At Verto Analytics, we are dedicated to helping our customers understand today’s online consumers. We collect and provide detailed data on consumer engagement with their digital devices, across all the apps and services they engage with throughout the day. For our customers, this provides an opportunity to derive a plethora of consumer insights by understanding the digital behavior of users.
A significant number of our customers sit in the research and insights departments of their respective companies. As a Verto data analyst, I work with these researchers and consumer Insights specialists on a daily basis, helping them gain a better understanding of their target subjects. And in order to improve the products and services we can offer now and in the future, I need to learn more about our customers, their motivations, needs, and pain points.

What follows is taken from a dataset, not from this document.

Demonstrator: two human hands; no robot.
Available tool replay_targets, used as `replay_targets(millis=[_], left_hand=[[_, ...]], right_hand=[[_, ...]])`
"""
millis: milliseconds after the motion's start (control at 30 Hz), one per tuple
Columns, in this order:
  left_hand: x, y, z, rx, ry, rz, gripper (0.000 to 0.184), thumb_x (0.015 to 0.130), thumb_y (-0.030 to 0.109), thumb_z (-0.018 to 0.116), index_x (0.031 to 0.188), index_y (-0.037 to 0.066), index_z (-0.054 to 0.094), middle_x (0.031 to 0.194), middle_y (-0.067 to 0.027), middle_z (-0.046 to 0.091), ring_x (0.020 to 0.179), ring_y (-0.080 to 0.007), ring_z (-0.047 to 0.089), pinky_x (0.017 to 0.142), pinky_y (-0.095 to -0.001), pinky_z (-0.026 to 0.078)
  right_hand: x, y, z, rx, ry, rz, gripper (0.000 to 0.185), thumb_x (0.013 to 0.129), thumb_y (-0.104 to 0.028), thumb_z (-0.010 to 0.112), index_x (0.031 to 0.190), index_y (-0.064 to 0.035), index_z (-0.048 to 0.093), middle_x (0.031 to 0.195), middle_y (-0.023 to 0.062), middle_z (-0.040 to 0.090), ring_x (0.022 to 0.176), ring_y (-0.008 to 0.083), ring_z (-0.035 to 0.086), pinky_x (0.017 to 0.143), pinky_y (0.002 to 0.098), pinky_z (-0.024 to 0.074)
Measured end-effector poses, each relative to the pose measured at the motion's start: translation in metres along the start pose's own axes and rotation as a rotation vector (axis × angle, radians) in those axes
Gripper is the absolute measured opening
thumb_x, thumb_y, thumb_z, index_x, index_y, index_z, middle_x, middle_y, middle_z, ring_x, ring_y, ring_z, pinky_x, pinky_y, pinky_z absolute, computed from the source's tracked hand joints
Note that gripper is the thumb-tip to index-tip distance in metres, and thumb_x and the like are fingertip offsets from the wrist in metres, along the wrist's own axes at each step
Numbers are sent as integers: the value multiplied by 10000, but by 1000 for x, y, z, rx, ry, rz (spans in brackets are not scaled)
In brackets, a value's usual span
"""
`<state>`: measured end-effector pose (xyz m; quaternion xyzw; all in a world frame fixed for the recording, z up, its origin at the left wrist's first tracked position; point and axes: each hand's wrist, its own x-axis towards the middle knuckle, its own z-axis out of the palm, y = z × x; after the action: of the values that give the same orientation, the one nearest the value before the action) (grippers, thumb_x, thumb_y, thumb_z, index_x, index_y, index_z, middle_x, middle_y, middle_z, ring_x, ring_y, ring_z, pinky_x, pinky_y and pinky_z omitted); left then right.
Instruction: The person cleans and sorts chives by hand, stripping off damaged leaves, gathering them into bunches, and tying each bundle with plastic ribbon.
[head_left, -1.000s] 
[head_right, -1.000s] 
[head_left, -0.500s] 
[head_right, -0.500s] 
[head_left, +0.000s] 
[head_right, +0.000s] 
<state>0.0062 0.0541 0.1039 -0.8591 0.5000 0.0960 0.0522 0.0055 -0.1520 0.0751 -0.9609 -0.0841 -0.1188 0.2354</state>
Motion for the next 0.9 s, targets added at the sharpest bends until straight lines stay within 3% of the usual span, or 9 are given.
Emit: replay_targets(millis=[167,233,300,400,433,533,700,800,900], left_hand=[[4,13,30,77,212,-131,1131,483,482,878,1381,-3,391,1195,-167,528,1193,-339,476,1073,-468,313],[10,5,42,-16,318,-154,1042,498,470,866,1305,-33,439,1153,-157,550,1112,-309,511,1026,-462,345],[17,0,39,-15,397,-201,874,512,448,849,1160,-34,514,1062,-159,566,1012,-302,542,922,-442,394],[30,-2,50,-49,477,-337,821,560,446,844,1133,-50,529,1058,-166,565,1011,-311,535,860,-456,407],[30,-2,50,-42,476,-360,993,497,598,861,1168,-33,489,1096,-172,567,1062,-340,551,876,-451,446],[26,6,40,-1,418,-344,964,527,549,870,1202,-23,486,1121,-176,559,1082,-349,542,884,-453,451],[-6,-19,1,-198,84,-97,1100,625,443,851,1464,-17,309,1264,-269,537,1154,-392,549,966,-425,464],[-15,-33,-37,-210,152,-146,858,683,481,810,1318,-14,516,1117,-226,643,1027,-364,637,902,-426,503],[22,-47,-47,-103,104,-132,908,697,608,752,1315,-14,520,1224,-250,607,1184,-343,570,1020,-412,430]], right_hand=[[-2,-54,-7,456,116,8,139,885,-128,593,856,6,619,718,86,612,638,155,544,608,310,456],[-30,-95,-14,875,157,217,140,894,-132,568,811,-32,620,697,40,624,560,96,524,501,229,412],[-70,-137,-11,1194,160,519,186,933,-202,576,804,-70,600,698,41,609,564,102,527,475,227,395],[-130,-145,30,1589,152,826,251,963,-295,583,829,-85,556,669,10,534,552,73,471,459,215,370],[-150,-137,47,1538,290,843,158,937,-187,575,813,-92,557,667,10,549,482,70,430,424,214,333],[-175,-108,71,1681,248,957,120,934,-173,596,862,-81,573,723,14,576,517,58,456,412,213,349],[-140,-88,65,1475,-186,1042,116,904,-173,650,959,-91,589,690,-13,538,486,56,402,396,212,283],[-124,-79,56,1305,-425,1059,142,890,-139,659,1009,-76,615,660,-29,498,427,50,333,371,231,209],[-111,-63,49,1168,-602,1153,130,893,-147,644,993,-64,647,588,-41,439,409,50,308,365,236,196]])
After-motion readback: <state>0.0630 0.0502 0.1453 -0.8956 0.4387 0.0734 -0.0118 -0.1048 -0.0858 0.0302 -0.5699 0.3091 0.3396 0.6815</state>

With this in mind, I participated in the Qual360 Europe conference in Berlin earlier this month. And as a quantitative researcher attending a qualitative data conference, it turned out to be a splendid ethnographic observational study exercise.
The event addressed several big industry questions, such as how to best capture and present findings by researching targeted moments in a user’s daily life to understand customer journeys around targeted subjects. Most of my fellow conference participants hailed from either the Behavioral Economy or worked in the experience economy fields, heading up product design, customer experience, and analytics and insights teams at companies ranging from Coca Cola to Procter & Gamble to Barclays to Babbel.

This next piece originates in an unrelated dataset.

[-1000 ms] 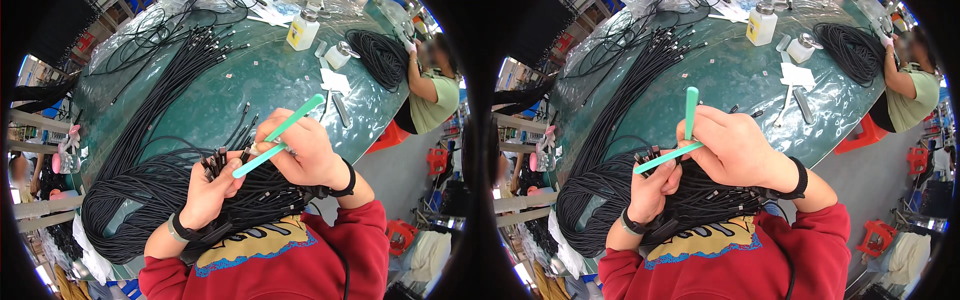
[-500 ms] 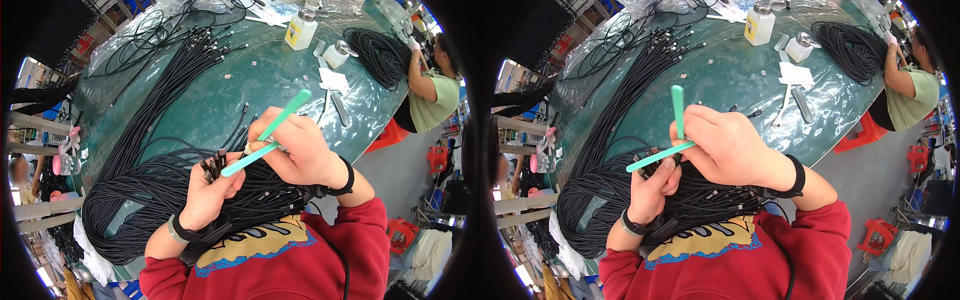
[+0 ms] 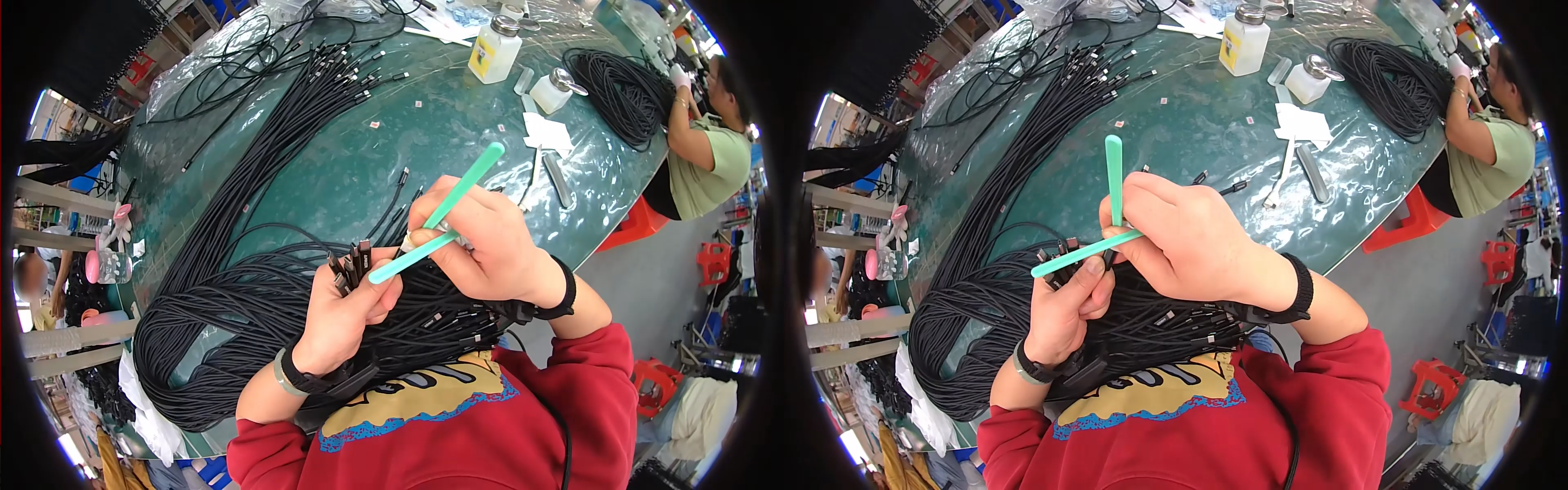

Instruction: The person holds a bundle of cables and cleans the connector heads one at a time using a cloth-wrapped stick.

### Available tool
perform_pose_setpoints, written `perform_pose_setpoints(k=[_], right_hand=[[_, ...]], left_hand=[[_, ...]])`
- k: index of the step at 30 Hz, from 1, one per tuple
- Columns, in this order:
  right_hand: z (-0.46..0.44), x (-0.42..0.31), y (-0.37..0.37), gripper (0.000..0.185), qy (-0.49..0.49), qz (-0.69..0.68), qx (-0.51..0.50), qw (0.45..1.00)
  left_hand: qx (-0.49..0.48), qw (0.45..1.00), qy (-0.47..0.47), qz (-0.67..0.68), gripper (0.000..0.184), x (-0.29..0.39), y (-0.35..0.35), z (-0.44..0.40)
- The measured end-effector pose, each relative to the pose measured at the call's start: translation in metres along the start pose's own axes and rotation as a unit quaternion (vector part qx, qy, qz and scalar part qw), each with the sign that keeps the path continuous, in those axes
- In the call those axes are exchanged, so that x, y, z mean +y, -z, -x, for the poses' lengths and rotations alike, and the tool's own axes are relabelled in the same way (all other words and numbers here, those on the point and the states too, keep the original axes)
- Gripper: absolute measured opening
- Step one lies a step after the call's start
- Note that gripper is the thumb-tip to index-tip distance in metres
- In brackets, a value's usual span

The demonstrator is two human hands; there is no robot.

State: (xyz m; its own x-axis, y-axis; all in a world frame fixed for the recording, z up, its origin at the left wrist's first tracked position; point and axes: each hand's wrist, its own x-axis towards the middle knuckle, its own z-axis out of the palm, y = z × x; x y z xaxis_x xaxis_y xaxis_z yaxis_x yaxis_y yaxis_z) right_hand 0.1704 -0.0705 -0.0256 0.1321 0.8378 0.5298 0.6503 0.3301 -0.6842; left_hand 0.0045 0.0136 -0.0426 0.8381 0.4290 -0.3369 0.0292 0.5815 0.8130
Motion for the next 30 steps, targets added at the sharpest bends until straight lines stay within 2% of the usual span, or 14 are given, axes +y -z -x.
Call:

Together, we discussed some of the insights industry’s best practices, such as the Agile Manifesto, Co-Creation, Scenario Building, and NPS, which are designed to help analysts meet the “faster, cheaper, better” requirements of projects in today’s increasingly competitive market – all without losing the quality or integrity of data. Another key topic, which elicited passionate comments from around the room, compared the changing research and insights landscape to traditional market research; the field is moving towards embracing new terms, technology, and methodologies, such as digital ethnography/anthropology, BigQual, artificial intelligence and machine learning, social listening, VR-assisted studies, and emotions research.
These conversations resonated especially strongly for me: I was interested to note that many of Verto’s products and methodologies are aligned with some of the biggest trends and technologies mentioned during Qual360: for example, we already leverage big data and machine learning-assisted market research into our products and methodology. And our Audience Profiles product is a great example of a digital ethnography, one of the buzz phrases I heard throughout the conference.
During an interactive roundtable discussion, I had the opportunity to speak with other conference attendees about the distinction between and the value of qualitative and quantitative research along with the acknowledgement that the lines are blurring; an increasing number of researchers are coming to agreement that combining these methodologies produces the best insights. It’s an apt case for our own Smart Poll, which uses quantitative methods to narrow down a target group and go for in depth interviews of select users from that group<.
One of the early speakers at the conference noted that market research professionals are the “voice of the customer” for any business. The value provided by these research and insights departments and agencies are immense and business success relies heavily on it. That sentiment echoed with me throughout the conference. While I had initially been concerned that I would be the only “quant” analyst in a room of “qual” people at the event, the conference discussions and panels revealed that Insights Specialists are combining both methodologies to produce even richer and more interesting insights. Flying back to Helsinki, as I looked into the snow covered fields down below, I felt much closer and in sync with our customer base.